A execução de Ruy Ferraz Fontes, ex-delegado-geral da Polícia Civil de São Paulo, com mais de 20 tiros de fuzil em praça pública na cidade de Praia Grande, gerou uma camada adicional de revolta quando se soube que o policial, aposentado desde 2022 e com um histórico de combate ao PCC (Primeiro Comando da Capital), vivia na cidade da Baixada Santista sem qualquer aparato de proteção além de uma arma de uso pessoal.
Responsável por indiciamentos e operações de transferência de lideranças da facção, Fontes era “jurado de morte” desde 2006 e foi alvo de tentativas de homicídio quando estava na ativa. Segundo a SSP (Secretaria da Segurança Pública) do estado, ele não solicitou escolta após a aposentadoria, o que é necessário por não haver garantia legal de proteção aos agentes ameaçados.
Proteção obrigatória em debate
Em reação, o deputado estadual Tenente Coimbra (PL-SP) levou à Alesp (Assembleia Legislativa do Estado de São Paulo) um projeto de lei para obrigar o estado a garantir a segurança a policiais civis, militares e penais aposentados que comprovem estar sob risco. Conforme o texto, a avaliação dos casos e aplicação das medidas ficará a cargo da SSP.
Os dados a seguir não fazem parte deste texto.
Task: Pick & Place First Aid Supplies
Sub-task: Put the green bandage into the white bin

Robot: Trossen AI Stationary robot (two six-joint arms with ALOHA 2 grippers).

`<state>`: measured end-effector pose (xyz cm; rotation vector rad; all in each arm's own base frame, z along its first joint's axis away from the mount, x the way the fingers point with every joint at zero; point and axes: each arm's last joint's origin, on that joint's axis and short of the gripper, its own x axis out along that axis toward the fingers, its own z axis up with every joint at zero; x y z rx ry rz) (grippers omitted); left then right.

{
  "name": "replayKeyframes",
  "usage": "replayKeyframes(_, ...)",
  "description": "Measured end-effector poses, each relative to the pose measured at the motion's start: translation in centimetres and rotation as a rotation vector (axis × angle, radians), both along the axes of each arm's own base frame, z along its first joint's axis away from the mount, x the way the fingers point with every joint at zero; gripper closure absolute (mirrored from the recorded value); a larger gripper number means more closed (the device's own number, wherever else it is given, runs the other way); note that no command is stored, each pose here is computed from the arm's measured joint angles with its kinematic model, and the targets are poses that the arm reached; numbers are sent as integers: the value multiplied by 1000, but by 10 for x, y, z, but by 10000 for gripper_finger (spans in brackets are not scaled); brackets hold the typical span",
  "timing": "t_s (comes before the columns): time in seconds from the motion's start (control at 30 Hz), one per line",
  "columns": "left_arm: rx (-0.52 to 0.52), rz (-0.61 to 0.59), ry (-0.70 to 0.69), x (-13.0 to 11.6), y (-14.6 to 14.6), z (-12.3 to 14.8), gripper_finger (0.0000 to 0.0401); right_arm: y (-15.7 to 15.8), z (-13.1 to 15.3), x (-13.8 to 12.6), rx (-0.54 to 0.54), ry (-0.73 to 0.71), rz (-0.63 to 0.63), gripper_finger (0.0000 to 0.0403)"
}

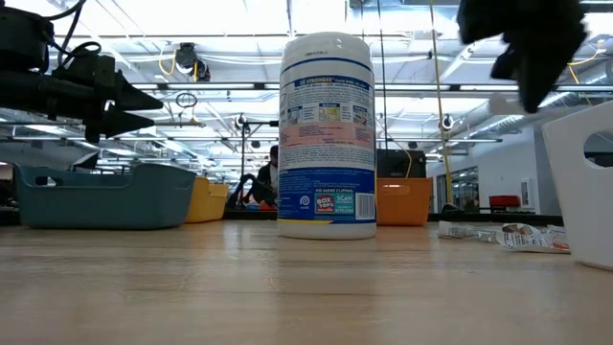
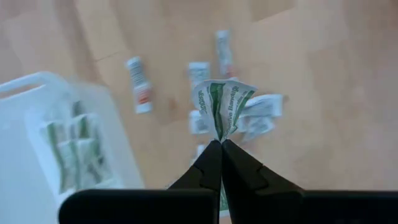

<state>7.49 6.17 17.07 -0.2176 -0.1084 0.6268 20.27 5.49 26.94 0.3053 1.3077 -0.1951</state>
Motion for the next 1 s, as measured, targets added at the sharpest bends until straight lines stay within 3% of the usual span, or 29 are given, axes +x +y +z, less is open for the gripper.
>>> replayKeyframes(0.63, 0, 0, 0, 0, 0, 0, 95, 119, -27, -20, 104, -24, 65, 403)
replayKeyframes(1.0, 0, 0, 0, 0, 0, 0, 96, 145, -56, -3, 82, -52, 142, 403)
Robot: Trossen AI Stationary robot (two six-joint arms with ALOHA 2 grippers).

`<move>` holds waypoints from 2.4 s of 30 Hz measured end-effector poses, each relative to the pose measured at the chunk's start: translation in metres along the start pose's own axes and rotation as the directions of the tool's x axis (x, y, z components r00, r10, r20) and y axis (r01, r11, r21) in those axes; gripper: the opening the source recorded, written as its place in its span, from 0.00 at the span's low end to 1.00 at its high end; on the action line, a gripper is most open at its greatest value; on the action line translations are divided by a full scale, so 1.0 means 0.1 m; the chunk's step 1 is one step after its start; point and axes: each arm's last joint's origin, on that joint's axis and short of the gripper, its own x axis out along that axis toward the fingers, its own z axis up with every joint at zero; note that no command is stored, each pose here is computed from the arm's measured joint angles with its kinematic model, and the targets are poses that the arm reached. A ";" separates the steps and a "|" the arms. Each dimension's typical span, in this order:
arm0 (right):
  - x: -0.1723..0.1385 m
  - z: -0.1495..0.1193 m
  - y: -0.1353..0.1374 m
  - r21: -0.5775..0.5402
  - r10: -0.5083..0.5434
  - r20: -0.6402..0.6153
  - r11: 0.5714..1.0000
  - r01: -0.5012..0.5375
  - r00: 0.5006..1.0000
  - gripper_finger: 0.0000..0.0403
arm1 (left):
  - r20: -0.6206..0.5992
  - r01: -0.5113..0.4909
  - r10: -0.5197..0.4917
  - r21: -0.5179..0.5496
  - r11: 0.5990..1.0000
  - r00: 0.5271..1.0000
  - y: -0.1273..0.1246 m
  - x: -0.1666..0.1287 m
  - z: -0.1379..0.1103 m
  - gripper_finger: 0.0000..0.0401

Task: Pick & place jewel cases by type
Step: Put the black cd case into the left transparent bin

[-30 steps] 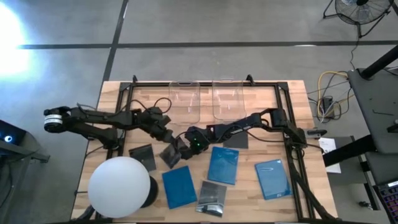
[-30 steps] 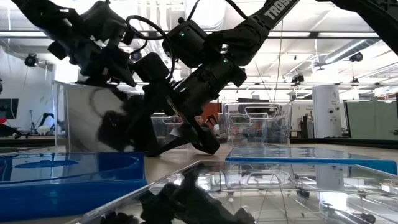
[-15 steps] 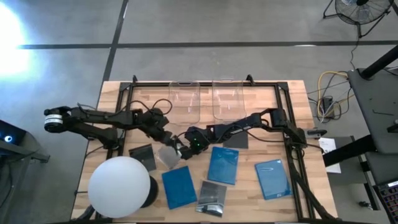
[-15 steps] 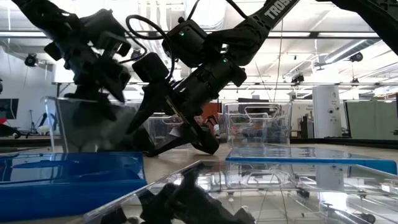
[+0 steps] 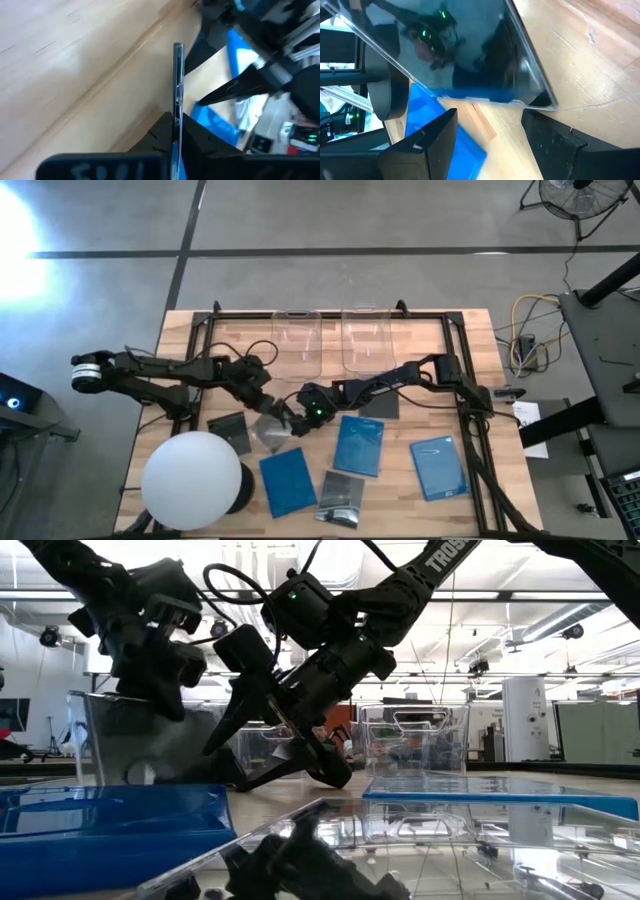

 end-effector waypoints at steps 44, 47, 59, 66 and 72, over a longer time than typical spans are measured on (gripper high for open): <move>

Atualmente, as autoridades protegidas pelo Estado conquistaram esse direito a partir de solicitações especiais ao Poder Executivo, que tem o direito de revogá-lo sem justificativa. É o caso de Lincoln Gakiya, promotor do Gaeco (Grupo de Atuação Especial de Combate às Organizações Criminosas) do Ministério Público de São Paulo e um dos mais reconhecidos combatentes do PCC, razão pela qual é alvo de constantes ameaças.
O promotor circula acompanhado por uma escolta de ao menos 10 policiais fortemente armados. “Um estudo feito pela Polícia Militar constatou que eu estava sob um dos mais altos riscos do país de sofrer um atentado. Portanto, o Ministério Público solicitou e a Secretaria da Segurança Pública forneceu essa escolta. Mas não há previsão legal, é uma espécie de ‘acordo de cavalheiros’“, relatou à IstoÉ.
“É um sistema frágil. Vamos dizer que o atual governador perde para um candidato da oposição. Ao começar seu mandato, em janeiro de 2027, o novo mandatário vai escolher seus comandantes da polícia, que podem simplesmente revogar a proteção”. Para Gakiya, a autonomia para agentes atuarem contra o crime organizado depende de que sua segurança seja garantida por lei, inclusive após a aposentadoria. Caso perca sua escolta, o promotor considera que “não dura uma semana”.

Lincoln Gakiya: alvo de ameaças e acompanhado por escolta
Na linha dessa demanda, o Sindpesp (Sindicato dos Delegados de Polícia do Estado de São Paulo) enviou um ofício ao governador Tarcísio de Freitas (Republicanos) pedindo uma reunião para tratar das demandas da classe, que incluem maior valorização, melhorias estruturais e o direito a um sistema de proteção.
À IstoÉ, a delegada Jacqueline Valadares, que preside da entidade, disse que “mesmo os investigadores da ativa do combate ao crime organizado não têm o direito assegurado” a proteção. “É importante que o governo do estado observe este episódio para investir na estrutura oferecida aos seus policiais, ou arriscamos voltar a presenciar afrontas como o assassinato do ex-delegado”.

Tarcísio de Freitas: governador sugeriu possibilidade de proteção a agentes
Após a execução de Fontes, Tarcísio teve de enfrentar não apenas o desconforto de ter uma guerra inglória contra o crime organizado no território que governa, como o constrangimento de ter que justificar o que foi entendido como o abandono de um dos mais aguerridos combatentes do PCC. “Não existe isso (proteção especial) hoje no nosso regramento, não existe isso na nossa legislação, mas é algo que a gente tem que parar pra pensar. Autoridades, pessoas que se dedicam ao combate ao crime organizado. Elas saem (do cargo), mas a memória do crime fica. Então, a gente tem que proteger essas pessoas”, afirmou em uma coletiva.
O crime repercutiu em Brasília e o governo federal ofereceu o apoio da Polícia Federal para auxiliar as investigações – o que foi polidamente recusado pela polícia de São Paulo. Mário Sarrubbo, secretário nacional de Segurança Pública, disse que o Ministério da Justiça apresentará ao presidente Lula e ao Congresso um projeto para mudar a lei das organizações criminosas e “prever proteção a testemunhas e agentes públicos, mesmo após a aposentadoria”.